▼

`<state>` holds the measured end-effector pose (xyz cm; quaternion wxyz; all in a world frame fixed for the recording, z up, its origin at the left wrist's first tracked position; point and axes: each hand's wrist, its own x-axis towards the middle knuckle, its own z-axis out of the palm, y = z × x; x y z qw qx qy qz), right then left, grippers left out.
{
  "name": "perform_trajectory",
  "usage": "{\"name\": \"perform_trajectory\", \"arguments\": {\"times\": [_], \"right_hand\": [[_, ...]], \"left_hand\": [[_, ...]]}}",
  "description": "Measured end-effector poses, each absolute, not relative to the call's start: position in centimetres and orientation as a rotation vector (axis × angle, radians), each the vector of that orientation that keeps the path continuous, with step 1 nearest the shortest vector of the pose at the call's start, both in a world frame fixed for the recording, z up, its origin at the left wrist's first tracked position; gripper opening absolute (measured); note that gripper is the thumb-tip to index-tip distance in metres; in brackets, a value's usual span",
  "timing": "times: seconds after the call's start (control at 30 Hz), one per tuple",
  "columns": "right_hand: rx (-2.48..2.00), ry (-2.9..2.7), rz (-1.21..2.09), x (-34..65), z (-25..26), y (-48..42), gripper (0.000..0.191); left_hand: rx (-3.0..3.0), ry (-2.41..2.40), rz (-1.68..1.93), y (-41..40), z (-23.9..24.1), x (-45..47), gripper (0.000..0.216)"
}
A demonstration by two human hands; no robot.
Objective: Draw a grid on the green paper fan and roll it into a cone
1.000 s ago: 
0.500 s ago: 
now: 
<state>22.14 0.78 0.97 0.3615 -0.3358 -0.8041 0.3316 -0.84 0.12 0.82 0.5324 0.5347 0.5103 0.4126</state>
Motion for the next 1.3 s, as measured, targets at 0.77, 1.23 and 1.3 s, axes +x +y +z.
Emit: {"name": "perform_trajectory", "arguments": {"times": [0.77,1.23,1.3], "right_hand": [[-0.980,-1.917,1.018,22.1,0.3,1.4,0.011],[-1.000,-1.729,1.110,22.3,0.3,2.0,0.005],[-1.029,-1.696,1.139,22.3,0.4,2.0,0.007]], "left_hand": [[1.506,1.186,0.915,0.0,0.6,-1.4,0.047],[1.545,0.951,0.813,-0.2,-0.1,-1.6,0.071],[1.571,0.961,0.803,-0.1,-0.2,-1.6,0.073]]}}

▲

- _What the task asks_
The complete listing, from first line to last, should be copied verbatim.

- _Solution for this exercise_
`<state>` holds the measured end-effector pose (xyz cm; quaternion wxyz; all in a world frame fixed for the recording, z up, its origin at the left wrist's first tracked position; point and axes: each hand's wrist, its own x-axis towards the middle knuckle, its own z-axis out of the palm, y = z × x; x y z qw qx qy qz), right then left, grippers left out.
{
  "name": "perform_trajectory",
  "usage": "{\"name\": \"perform_trajectory\", \"arguments\": {\"times\": [_], \"right_hand\": [[_, ...]], \"left_hand\": [[_, ...]]}}",
  "description": "Measured end-effector poses, each absolute, not relative to the call's start: position in centimetres and orientation as a rotation vector (axis × angle, radians), each the vector of that orientation that keeps the path continuous, with step 1 nearest the shortest vector of the pose at the call's start, both in a world frame fixed for the recording, z up, its origin at the left wrist's first tracked position; gripper opening absolute (measured); note that gripper is the thumb-tip to index-tip distance in metres; in brackets, a value's usual span",
  "timing": "times: seconds after the call's start (control at 30 Hz), one per tuple",
  "columns": "right_hand: rx (-2.48..2.00), ry (-2.9..2.7), rz (-1.21..2.09), x (-34..65), z (-25..26), y (-48..42), gripper (0.000..0.191); left_hand: rx (-3.0..3.0), ry (-2.41..2.40), rz (-1.68..1.93), y (-41..40), z (-23.9..24.1), x (-45..47), gripper (0.000..0.216)"
}
A demonstration by two human hands; no robot.
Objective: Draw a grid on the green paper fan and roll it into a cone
1.000 s ago: 
0.500 s ago: 
now: 
<state>22.14 0.78 0.97 0.3615 -0.3358 -0.8041 0.3316 -0.84 0.12 0.82 0.5324 0.5347 0.5103 0.4126</state>
Motion for the next 1.3 s, as measured, targets at 0.77, 1.23 and 1.3 s, axes +x +y +z.
Emit: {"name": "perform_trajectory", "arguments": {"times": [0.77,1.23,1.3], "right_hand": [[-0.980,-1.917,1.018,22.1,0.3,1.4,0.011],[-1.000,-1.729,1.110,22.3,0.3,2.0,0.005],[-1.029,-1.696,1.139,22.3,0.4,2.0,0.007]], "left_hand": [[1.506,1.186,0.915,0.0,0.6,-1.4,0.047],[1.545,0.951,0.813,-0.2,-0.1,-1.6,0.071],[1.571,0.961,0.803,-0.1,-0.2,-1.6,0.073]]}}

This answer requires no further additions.